_Task details:_ Locate, in the data below, the line that contains "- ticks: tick" and the line that contains "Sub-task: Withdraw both"; reproduce exactly those two lines and every line between them, nothing more.

_Data supplied:_
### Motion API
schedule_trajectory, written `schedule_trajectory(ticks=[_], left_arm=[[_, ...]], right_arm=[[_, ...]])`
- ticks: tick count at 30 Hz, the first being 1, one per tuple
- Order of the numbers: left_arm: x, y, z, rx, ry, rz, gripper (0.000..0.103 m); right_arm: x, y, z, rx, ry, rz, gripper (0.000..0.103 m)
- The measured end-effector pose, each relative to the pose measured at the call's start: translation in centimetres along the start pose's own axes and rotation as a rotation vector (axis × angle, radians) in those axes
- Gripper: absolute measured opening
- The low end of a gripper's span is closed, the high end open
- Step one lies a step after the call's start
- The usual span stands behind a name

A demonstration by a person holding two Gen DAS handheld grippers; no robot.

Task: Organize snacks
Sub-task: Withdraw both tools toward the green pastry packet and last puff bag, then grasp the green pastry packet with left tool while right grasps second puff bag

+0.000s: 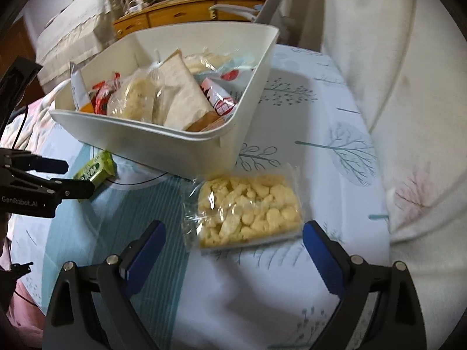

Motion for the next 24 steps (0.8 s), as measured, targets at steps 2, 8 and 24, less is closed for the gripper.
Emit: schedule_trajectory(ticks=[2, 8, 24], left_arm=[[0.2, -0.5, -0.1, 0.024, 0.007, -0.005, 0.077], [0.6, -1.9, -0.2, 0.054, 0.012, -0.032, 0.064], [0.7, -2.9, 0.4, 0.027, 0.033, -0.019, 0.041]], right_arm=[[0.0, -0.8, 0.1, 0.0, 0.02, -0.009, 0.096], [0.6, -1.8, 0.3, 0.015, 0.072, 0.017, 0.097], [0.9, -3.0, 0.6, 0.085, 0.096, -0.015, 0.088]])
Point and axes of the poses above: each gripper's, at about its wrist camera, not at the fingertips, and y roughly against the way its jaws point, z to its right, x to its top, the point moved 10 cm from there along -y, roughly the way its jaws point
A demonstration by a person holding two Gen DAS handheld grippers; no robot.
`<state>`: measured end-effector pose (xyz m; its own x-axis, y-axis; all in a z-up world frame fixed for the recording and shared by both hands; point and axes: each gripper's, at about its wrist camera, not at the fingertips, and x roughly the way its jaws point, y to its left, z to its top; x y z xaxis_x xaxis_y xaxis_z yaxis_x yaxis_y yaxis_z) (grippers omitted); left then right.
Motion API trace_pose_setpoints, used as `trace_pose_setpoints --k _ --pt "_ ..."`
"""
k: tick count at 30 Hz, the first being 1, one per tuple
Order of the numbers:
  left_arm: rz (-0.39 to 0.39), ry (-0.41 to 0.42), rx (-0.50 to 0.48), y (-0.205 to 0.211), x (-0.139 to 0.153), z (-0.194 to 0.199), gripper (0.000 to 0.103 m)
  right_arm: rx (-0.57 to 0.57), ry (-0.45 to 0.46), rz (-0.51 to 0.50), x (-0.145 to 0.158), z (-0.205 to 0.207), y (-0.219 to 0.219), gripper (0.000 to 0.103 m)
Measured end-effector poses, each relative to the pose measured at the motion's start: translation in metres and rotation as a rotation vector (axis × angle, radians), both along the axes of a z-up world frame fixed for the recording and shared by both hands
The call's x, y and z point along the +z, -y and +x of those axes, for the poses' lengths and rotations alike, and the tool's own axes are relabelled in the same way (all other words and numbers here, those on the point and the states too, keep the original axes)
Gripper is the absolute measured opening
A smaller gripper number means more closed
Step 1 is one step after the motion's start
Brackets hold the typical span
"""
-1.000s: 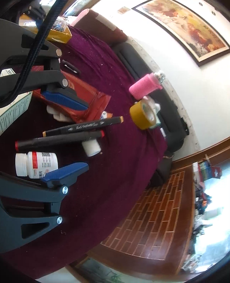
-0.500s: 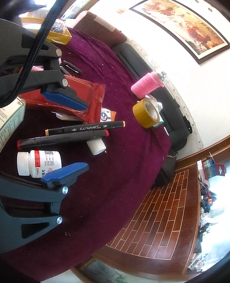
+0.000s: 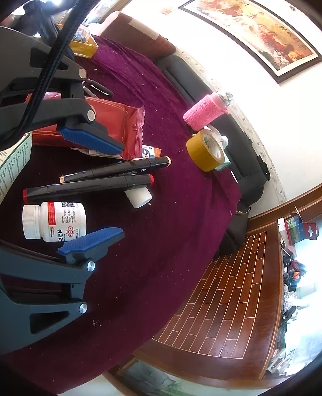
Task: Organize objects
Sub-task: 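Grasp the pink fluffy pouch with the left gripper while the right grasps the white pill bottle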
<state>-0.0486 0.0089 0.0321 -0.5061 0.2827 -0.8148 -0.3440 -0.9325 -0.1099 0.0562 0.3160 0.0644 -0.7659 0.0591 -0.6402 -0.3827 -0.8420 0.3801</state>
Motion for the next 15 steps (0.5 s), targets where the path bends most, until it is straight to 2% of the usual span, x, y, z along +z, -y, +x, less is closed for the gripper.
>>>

_Your solution:_
- ticks: tick count at 30 Hz, the first being 1, one per tuple
- Order of the numbers: left_arm: x, y, z, rx, ry, rz, gripper (0.000..0.103 m); right_arm: x, y, z, rx, ry, rz, gripper (0.000..0.103 m)
- The measured end-effector pose, each relative to the pose measured at the call's start: translation in centimetres along the start pose's own axes and rotation as a rotation vector (axis × angle, radians) in those axes
- Gripper: absolute measured opening
- The low end of a gripper's span is closed, the high end open
- Step one lies a step after the call's start
- The usual span stands behind a name

A demonstration by a person holding two Gen DAS handheld grippers; no robot.

Task: Organize snacks
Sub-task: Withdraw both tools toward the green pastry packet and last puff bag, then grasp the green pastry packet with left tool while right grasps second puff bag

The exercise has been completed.